» ACTIVITY:
From the entries below, copy every line that has the word "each".

=== Section Start ===

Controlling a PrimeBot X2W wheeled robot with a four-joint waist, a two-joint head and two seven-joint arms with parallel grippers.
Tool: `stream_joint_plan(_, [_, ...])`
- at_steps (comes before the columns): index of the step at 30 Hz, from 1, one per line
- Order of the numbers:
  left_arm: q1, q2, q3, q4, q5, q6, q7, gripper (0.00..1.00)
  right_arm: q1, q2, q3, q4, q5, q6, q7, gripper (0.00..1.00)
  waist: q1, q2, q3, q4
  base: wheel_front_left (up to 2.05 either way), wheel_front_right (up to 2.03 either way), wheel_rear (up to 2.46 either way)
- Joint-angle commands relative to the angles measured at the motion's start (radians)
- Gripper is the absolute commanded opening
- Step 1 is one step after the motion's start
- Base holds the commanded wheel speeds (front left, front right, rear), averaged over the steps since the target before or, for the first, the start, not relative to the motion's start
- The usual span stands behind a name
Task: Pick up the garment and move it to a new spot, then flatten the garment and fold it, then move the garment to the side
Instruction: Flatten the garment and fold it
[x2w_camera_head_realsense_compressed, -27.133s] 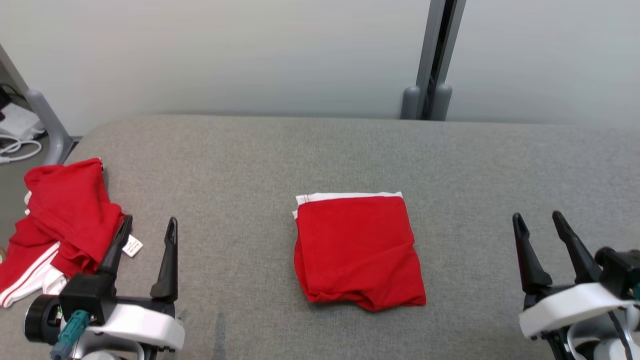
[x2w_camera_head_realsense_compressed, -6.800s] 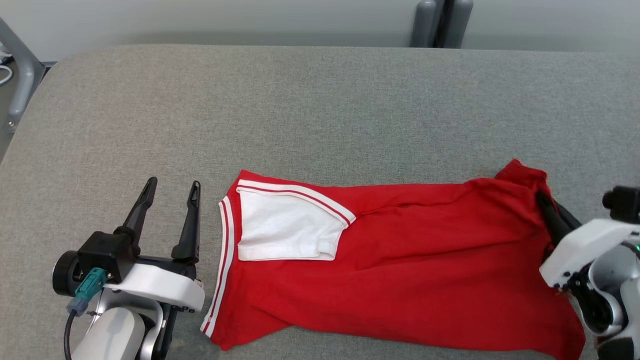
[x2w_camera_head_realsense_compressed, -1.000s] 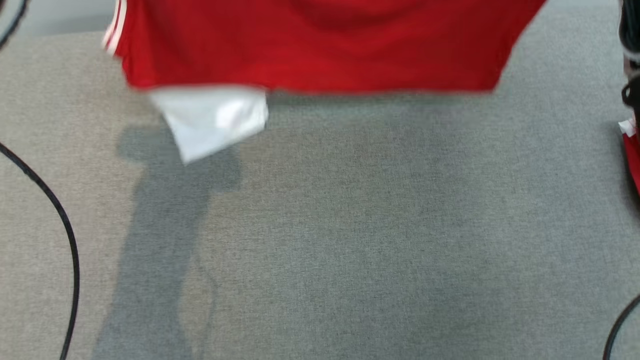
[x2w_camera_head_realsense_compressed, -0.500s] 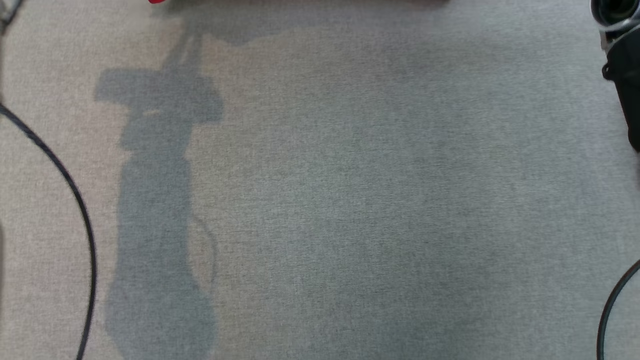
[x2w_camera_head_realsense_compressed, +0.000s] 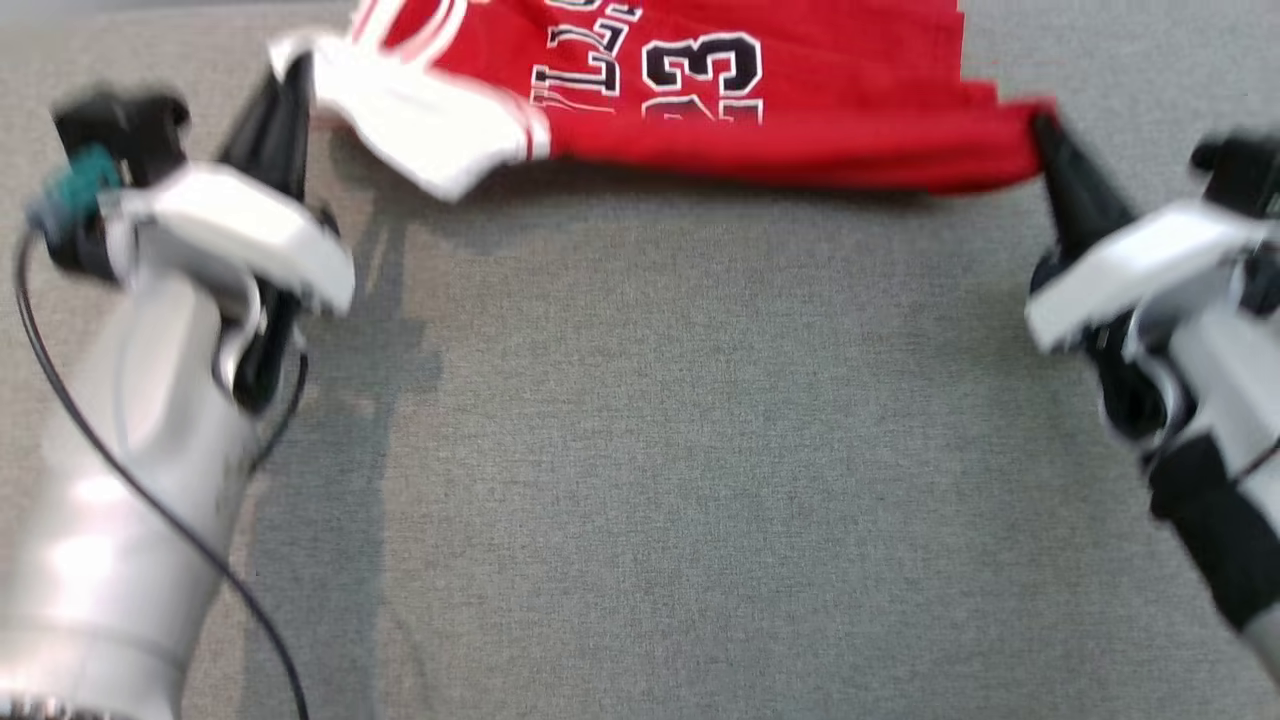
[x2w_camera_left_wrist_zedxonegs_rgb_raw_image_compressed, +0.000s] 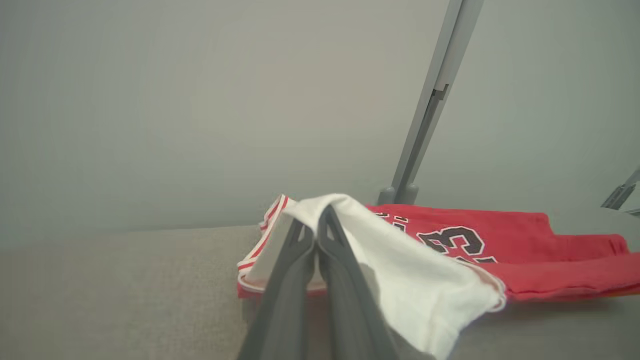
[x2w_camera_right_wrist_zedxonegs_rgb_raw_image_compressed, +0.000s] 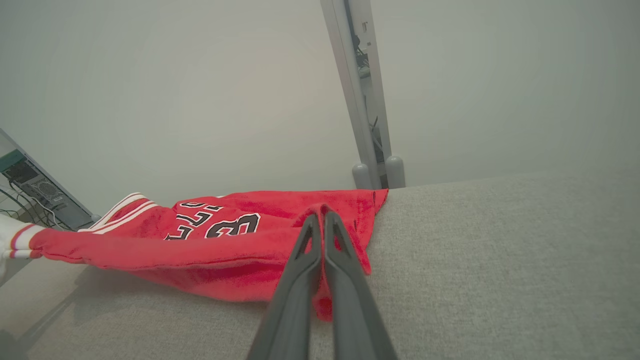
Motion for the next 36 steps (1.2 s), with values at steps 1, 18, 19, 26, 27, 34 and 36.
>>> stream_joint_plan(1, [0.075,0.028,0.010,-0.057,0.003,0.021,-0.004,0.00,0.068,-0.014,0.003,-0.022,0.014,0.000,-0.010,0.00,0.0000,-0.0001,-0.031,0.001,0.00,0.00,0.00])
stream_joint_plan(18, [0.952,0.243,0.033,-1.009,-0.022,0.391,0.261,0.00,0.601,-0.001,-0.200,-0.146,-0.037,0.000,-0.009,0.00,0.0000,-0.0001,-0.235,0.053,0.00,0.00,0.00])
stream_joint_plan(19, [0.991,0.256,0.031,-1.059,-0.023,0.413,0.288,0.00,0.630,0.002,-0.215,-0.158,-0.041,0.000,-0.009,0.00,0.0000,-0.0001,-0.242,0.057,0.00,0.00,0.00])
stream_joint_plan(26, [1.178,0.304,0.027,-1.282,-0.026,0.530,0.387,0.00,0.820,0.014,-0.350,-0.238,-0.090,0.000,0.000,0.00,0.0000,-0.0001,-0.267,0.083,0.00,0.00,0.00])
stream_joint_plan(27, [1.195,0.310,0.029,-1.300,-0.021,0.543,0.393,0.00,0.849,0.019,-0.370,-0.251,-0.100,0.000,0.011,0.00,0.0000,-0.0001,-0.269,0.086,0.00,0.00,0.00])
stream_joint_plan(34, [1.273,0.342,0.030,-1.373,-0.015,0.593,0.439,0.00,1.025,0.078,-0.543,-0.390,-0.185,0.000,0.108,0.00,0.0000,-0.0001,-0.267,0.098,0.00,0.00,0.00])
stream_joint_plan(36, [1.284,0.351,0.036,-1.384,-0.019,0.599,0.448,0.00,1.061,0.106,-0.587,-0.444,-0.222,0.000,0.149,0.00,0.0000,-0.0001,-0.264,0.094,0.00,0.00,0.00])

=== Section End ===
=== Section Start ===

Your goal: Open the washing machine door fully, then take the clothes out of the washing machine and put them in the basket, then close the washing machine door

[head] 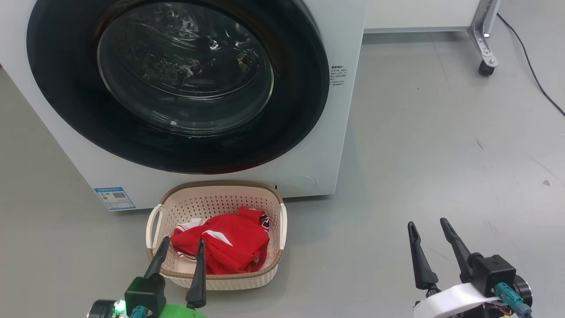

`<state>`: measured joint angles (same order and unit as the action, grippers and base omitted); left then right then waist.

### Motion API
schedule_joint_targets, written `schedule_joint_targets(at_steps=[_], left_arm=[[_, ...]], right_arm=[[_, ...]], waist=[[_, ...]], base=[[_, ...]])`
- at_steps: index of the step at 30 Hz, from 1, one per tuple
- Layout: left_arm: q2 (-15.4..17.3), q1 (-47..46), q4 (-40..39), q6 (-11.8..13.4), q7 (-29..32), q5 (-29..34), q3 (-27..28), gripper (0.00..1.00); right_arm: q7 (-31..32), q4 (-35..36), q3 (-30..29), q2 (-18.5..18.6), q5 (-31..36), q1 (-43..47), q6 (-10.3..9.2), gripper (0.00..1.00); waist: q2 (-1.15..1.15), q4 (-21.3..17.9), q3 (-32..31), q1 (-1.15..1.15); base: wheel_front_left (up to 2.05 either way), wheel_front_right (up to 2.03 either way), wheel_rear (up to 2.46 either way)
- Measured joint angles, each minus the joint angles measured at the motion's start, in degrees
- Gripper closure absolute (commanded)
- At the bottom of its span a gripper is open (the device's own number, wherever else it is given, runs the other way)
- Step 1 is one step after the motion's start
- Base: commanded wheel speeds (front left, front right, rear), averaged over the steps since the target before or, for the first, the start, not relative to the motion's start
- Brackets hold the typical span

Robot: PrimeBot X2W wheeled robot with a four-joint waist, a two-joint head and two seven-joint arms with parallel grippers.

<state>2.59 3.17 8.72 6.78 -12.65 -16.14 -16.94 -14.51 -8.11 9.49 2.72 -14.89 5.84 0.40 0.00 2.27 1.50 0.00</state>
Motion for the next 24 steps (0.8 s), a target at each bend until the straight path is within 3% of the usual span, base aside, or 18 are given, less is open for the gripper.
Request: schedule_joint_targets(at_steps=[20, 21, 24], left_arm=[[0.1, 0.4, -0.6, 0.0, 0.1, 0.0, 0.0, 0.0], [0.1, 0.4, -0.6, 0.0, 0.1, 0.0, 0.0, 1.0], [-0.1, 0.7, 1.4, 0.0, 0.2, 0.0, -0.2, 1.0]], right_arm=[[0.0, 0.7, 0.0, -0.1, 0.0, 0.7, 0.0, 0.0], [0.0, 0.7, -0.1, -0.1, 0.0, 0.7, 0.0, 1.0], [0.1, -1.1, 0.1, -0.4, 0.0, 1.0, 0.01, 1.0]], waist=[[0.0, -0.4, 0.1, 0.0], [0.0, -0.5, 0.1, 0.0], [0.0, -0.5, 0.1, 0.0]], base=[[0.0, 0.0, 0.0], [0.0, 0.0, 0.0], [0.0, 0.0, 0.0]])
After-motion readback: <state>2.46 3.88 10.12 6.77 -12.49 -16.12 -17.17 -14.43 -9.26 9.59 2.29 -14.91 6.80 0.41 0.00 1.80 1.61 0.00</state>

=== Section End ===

» YOUR RESPONSE:
- Measured joint angles, each minus the joint angles measured at the motion's start, in degrees
Motion for the next 24 steps (0.8 s), a target at each bend until the straight path is within 3% of the usual span, base aside, or 18 are given, less is open for the gripper.

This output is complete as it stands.